By Petula Dvorak
Friday, November 13, 2009
In the gray rain -- where the only burst of color comes from the flash of an ambulance scooping up someone who is cold, sick and wet -- threatening to shut a door is the cruelest answer.
"They want to stop helping us?" asked the woman tucked completely inside her wet jacket.
She is staying at the nearby John Young women's shelter run by Catholic Charities on First Street NW. She'd heard that the Church is threatening to stop taking millions of dollars of the District's money for services such as this shelter, adoption and medical care unless the D.C. Council changes the same-sex marriage bill it is preparing to pass next month.
For folks on the street, those words are nothing more than the sound of a door slamming shut.
"I hear they gonna put us out," she told me.
"I don't get it. What do gay people have to do with the shelters? They're the Church; that's what they do. They help. That don't make no sense," the woman said.
By trying to play political hardball with the District, no matter how carefully they word their objection to the bill, officials at the Archdiocese of Washington and Catholic Charities are telling our city's most vulnerable people -- homeless families, sick children, low-income mothers -- that they are willing to throw them on the table as a bargaining chip.
What the Church is doing is an uncharitable and cruel maneuver.
Amid a recession and on the cusp of a winter that is expected to be harsh, the number of homeless women and children in the city "is skyrocketing," said D.C. Council member Tommy Wells (D-Ward 6) when he spoke at a panel on homelessness this week.
According to the Interagency Council on Homelessness, 434 families in the District are on a waiting list for emergency shelter. This number jumped by about two dozen in just one week. For most people working in this field, it is the highest number in recent memory.
Catholic Charities runs nine homeless shelters using at least some money from the city. This is not a time to threaten any of the services those provide.
Although it won't be forced to perform same-sex marriages or make space for such ceremonies if the marriage bill passes, the Church would have to abide by city laws. In this case, that would mean extending employee benefits to same-sex married couples.
"If the city requires this, we can't do it," Susan Gibbs, spokeswoman for the archdiocese, told our reporters Wednesday. "The city is saying in order to provide social services, you need to be secular. For us, that's really a problem."
The problem is that taking a stand like this goes against the mission of the Church and the important lessons it has taught millions of followers.
I'm not going to make this an argument in favor of same-sex marriage. Anyone who opposes such basic civil rights will find themselves on the wrong side of history.
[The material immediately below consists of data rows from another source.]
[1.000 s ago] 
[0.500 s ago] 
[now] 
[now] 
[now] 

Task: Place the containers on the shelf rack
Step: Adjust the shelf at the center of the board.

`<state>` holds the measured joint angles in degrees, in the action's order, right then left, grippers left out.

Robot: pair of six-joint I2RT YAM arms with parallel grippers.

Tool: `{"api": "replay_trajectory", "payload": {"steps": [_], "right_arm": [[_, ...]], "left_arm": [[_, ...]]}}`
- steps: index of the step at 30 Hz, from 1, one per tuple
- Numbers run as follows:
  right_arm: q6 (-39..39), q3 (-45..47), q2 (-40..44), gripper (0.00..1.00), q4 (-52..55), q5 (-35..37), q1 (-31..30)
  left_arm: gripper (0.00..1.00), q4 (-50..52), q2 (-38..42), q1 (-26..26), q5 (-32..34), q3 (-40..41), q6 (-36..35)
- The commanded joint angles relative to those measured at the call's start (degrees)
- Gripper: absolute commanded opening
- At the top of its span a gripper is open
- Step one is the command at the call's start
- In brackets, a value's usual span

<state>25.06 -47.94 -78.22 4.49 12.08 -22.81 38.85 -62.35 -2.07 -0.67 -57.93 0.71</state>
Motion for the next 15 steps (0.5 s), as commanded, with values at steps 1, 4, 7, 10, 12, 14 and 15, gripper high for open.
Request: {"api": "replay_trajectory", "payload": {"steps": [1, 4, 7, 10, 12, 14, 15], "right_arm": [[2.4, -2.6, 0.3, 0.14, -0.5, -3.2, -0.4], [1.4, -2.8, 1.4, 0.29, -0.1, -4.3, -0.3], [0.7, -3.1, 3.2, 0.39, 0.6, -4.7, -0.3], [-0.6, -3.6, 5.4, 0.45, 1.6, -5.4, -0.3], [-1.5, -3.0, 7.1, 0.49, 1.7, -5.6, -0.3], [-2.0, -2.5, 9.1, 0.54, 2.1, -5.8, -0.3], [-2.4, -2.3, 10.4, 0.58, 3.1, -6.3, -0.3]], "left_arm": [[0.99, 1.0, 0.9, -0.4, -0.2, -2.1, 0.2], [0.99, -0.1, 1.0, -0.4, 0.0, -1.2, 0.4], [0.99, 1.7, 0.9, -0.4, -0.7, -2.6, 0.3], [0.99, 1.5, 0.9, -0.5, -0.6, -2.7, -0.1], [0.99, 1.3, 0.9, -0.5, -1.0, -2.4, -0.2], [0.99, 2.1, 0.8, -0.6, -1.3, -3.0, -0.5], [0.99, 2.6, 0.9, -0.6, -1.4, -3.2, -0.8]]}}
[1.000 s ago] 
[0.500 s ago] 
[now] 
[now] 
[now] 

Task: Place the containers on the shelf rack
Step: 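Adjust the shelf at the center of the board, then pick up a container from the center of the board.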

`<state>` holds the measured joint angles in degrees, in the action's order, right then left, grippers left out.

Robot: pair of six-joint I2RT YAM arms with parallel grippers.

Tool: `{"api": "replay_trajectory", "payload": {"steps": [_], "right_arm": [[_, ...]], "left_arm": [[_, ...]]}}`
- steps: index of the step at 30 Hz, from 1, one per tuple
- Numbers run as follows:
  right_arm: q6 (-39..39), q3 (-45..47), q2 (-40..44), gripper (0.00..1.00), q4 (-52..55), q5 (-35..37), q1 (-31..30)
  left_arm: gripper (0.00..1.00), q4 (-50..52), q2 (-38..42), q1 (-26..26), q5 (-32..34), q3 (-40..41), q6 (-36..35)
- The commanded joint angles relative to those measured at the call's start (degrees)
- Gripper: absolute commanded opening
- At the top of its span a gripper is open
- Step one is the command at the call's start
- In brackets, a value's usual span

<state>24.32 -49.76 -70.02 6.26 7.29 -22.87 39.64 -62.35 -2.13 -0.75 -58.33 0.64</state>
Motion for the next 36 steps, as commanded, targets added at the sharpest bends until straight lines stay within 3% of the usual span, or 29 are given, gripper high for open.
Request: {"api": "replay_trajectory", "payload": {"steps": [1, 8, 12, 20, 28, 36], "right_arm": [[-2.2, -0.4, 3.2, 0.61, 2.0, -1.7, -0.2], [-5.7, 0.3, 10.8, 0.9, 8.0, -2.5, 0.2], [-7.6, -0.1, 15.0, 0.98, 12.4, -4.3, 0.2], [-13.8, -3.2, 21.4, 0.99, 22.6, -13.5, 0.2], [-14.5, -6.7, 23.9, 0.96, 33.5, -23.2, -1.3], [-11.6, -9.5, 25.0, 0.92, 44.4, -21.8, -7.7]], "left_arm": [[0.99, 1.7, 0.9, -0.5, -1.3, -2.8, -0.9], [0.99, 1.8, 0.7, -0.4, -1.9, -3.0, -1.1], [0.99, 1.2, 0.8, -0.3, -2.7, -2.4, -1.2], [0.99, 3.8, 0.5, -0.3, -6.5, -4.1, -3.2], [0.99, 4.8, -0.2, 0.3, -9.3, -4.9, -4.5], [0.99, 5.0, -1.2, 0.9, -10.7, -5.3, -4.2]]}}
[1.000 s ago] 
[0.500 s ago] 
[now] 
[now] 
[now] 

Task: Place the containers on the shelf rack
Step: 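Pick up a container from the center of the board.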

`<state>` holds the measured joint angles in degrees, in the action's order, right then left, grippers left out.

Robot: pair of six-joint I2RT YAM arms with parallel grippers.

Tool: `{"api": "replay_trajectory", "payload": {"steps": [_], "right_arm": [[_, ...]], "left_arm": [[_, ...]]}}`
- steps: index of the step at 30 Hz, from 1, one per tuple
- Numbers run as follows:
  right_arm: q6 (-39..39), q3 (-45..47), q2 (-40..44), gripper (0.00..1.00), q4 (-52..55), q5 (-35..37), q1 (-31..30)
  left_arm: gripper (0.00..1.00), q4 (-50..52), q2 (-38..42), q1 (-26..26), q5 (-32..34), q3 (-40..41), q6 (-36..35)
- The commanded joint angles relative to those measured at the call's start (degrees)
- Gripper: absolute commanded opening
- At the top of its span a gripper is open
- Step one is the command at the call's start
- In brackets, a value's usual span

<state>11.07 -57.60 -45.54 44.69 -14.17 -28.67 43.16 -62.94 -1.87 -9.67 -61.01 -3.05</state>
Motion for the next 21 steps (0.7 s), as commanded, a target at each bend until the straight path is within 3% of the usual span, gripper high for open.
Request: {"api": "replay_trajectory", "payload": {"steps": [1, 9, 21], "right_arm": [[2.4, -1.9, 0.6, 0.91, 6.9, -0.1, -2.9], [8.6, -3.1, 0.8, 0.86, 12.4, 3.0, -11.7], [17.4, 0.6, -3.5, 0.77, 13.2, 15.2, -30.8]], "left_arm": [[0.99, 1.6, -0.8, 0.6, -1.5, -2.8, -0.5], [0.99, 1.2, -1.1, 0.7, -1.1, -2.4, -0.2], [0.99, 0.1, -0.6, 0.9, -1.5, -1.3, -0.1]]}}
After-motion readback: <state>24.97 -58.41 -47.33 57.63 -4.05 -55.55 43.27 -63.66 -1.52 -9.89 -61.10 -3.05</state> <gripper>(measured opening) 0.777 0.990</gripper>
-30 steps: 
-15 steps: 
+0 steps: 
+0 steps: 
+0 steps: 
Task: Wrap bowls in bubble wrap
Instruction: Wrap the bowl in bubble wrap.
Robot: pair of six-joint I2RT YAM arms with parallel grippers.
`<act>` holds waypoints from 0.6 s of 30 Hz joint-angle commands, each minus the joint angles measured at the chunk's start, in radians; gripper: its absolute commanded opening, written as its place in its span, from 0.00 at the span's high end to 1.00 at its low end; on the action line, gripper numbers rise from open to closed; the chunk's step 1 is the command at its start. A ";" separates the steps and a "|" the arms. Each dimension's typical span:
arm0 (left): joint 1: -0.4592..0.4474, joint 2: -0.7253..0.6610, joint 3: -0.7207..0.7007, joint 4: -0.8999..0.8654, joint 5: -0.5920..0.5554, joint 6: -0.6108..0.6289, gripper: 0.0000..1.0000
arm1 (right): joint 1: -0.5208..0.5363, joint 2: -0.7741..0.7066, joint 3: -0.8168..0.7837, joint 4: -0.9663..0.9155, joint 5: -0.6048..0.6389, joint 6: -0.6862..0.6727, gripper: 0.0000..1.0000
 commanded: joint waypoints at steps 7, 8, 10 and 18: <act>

It's a civil rights issue, and I believe the argument should end right there.
But in this case, the message the Church is sending with its actions is wrong, and it has left me and countless other Catholics heartbroken.
I am not much of a churchgoer these days. But I will always hold dear the lessons I learned from the Church I attended in my younger days.
When Father Joe went bicycling and skiing with us, he taught us to love and respect the Earth. Father Grace, with his white hair and an Irish accent so hard the younger kids in catechism called him "The Big Leprechaun," was stern enough to make me think twice before sweating through another confession where I had to admit all the terrible things I had done to my little brother the week before.
But he was gentle in reminding us of the simple rules of forgiveness, love, tolerance and charity.
When I was about to snark about the folks coming for help at the church food bank, the priests told me not to judge, only to help. When I smugly pointed out the inappropriate wrap shorts someone wore to Mass one summer day, someone told me, "She is here at church; judge her no further."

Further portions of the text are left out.